» **YOUR GOAL**: Without its pictures, the listing below is to be transcribed exactly.

» **RECORDED DATA**:
_ _ _
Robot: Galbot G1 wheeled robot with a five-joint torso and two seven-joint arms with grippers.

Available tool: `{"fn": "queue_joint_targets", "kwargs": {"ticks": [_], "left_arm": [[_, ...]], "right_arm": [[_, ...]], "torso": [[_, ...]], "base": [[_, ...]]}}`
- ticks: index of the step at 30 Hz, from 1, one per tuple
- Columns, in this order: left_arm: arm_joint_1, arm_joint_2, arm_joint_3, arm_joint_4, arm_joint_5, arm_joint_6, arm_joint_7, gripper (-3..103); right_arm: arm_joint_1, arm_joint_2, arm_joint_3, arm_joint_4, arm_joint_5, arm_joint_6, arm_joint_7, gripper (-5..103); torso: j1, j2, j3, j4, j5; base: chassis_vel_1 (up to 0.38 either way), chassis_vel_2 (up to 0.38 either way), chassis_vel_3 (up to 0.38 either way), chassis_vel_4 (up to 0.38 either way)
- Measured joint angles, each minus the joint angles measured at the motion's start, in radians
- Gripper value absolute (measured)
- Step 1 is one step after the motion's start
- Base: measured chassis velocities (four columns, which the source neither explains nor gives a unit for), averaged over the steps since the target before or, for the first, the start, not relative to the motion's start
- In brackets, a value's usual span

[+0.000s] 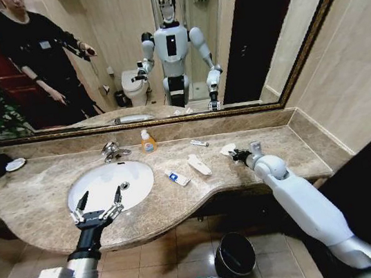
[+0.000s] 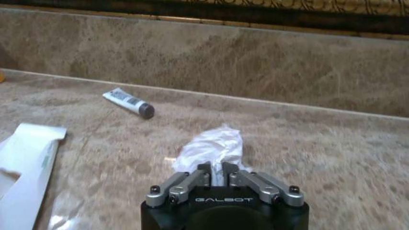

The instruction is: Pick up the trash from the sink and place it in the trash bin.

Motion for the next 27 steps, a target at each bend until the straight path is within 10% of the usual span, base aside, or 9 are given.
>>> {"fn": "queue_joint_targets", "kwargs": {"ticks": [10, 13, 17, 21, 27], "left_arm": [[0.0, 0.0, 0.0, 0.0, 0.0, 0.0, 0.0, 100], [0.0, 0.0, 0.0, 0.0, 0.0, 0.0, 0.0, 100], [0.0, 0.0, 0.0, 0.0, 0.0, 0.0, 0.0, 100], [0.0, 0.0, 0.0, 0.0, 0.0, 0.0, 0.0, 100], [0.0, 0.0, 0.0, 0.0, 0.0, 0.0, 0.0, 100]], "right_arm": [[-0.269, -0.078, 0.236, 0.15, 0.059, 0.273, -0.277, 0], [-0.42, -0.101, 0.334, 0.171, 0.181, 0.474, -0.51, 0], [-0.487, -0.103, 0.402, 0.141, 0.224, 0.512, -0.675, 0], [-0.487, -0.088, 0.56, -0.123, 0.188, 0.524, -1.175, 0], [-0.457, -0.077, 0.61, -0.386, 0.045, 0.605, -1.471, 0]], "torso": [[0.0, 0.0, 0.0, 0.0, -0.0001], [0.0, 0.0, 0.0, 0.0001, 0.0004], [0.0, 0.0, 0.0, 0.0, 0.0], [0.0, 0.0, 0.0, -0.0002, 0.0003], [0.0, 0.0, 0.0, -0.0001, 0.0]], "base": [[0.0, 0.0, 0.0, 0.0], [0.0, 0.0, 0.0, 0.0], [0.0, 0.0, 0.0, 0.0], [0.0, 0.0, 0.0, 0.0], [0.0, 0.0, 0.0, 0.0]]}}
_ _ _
» **OUTPUT OF THE TASK**:
Robot: Galbot G1 wheeled robot with a five-joint torso and two seven-joint arms with grippers.

Available tool: `{"fn": "queue_joint_targets", "kwargs": {"ticks": [_], "left_arm": [[_, ...]], "right_arm": [[_, ...]], "torso": [[_, ...]], "base": [[_, ...]]}}`
- ticks: index of the step at 30 Hz, from 1, one per tuple
- Columns, in this order: left_arm: arm_joint_1, arm_joint_2, arm_joint_3, arm_joint_4, arm_joint_5, arm_joint_6, arm_joint_7, gripper (-3..103); right_arm: arm_joint_1, arm_joint_2, arm_joint_3, arm_joint_4, arm_joint_5, arm_joint_6, arm_joint_7, gripper (-5..103); torso: j1, j2, j3, j4, j5; base: chassis_vel_1 (up to 0.38 either way), chassis_vel_2 (up to 0.38 either way), chassis_vel_3 (up to 0.38 either way), chassis_vel_4 (up to 0.38 either way)
- Measured joint angles, each minus the joint angles measured at the motion's start, in radians
- Gripper value absolute (measured)
- Step 1 is one step after the motion's start
- Base: measured chassis velocities (four columns, which the source neither explains nor gives a unit for), averaged over the steps since the target before or, for the first, the start, not relative to the motion's start
- In brackets, a value's usual span

[+0.000s] 
[+0.000s] 

The instruction is: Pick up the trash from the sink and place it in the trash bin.

Motion for the next 27 steps, a target at each bend until the straight path is within 10% of the usual span, base aside, or 9 are given.
>>> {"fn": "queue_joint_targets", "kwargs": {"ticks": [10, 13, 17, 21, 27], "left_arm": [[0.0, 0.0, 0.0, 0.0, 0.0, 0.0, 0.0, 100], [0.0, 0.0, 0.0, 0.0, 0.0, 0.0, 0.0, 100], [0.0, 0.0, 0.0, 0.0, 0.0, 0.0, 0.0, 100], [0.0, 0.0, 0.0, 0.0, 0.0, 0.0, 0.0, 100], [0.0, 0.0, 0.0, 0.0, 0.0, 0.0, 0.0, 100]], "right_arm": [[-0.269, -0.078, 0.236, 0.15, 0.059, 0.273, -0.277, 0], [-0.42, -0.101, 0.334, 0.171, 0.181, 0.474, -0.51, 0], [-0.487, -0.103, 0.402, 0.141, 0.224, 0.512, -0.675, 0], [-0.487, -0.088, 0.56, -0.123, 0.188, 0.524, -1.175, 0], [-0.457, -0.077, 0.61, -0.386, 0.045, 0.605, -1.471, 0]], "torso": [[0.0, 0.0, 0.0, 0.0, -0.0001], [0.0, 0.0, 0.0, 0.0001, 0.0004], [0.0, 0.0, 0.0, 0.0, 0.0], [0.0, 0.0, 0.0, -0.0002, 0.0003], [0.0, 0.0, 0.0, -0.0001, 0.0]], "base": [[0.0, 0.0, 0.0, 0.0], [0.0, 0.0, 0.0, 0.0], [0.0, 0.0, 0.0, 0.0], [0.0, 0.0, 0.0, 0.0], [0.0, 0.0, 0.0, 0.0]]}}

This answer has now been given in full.